As to how the book got $32-16\sqrt 3=(2\sqrt 6-2\sqrt 2)^2$ that is very specific to those integers. (I'm more curious as to why rather than how) but:
Going from $2\sqrt 6 - 2\sqrt 2$ to noting that $(2\sqrt 6 - 2\sqrt 2)^2 = (2\sqrt 6)^2 - 2(2\sqrt 62\sqrt 2) + (2\sqrt 2)^2 = 4*6 - 8\sqrt {12} + 4*2=32 - 4\sqrt {4*3} = 32 - 16\sqrt 3$ is straightforward.
As for going from $32-16\sqrt 3$... well:
$\sqrt{32 - 16\sqrt 3}= 4(\sqrt {2 -\sqrt 3})$
.... so I guess the question is... how do you go from $\sqrt{a \pm \sqrt b}$ to $\sqrt x \pm \sqrt y$.
Okay.... if $\sqrt x \pm \sqrt y = \sqrt{2-\sqrt 3}$ then
$x + y \pm2\sqrt{xy}=x+y\pm \sqrt{4xy}= 2- \sqrt 3$.
So we need $x+y= 2$ and $4xy= 3$ or $xy = \frac 34$. And as we are subtracting we need $x > y$.
If we assume rational values so that $x =\frac ab$ and $y=\frac cd$ and so $\frac{ad+ cb}{bd} = 2$ and $\frac {ac}{bd}=\frac 34$ and as we need.

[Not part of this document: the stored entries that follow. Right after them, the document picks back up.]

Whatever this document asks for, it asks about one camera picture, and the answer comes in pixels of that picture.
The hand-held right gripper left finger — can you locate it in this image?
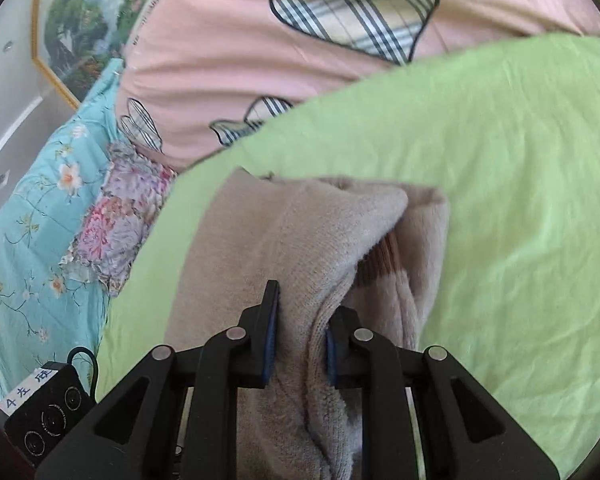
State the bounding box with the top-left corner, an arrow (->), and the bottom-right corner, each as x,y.
34,280 -> 282,480

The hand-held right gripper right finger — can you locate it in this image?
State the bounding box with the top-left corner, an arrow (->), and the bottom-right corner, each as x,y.
326,306 -> 561,480

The beige knit sweater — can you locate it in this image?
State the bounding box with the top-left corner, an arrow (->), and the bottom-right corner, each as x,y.
162,167 -> 451,480

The turquoise floral bedding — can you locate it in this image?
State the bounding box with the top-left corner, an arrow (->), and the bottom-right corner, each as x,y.
0,57 -> 131,401

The floral ruffled pillow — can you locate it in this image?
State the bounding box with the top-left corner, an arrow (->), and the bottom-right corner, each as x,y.
60,140 -> 178,296

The green bed sheet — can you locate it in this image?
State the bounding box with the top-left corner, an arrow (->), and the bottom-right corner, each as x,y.
95,32 -> 600,480

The pink quilt with plaid hearts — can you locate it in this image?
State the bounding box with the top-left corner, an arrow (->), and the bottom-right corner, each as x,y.
117,0 -> 600,173

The framed landscape painting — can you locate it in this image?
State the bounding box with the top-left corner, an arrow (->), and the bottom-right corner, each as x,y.
32,0 -> 176,111

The black cable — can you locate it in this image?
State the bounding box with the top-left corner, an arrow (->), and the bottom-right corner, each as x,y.
66,346 -> 100,403

Trial and error but if $b=d =2$ then we need $ac = 3$ and $2a + 2c= 8$ or $a+c = 4$ and $a > c$. so $a =3$ and $c = 1$ and
$\sqrt{2 -\sqrt 3} = \sqrt {\frac 32} - \sqrt{\frac 12}$.
$\sqrt{32-16\sqrt 3} = 4(\sqrt {\frac 32} - \sqrt{\frac 12})=$
$2(\sqrt {\frac {4*3}2} - \sqrt{\frac {4}2})= 2(\sqrt 3- \sqrt {2})=$
$2\sqrt 6 - 2\sqrt 2$
The question is, what form are $e$ and $f$ to take? Otherwise, the problem is trivially solved since we can write any positive real number $r$ as $(\sqrt r)^2=(1+s)^2$ for some suitable $s,$ for example.
If we take a cue from the example given in your text, then you probably want $e,\,f$ to be the square roots of rationals, so that the question reduces to finding out when a binomial quadratic surd is the square root of another. That is, we want to find conditions on rational $p,\,q$ such that $$\sqrt{\sqrt p\pm\sqrt q}=\sqrt m\pm\sqrt n,$$ for some rational $m,\,n,$ which is standard fare. Square both sides to obtain $$\sqrt p\pm\sqrt q=m+n\pm2\sqrt{mn}.$$ Then we must have one of $\sqrt p$ or $\sqrt q$ to be rational, clearly, and this must be equal to $m+n.$ Secondly we must have $\pm2\sqrt{mn}$ equal to the other summand on LHS. You may examine these conditions further to deduce finer restraints.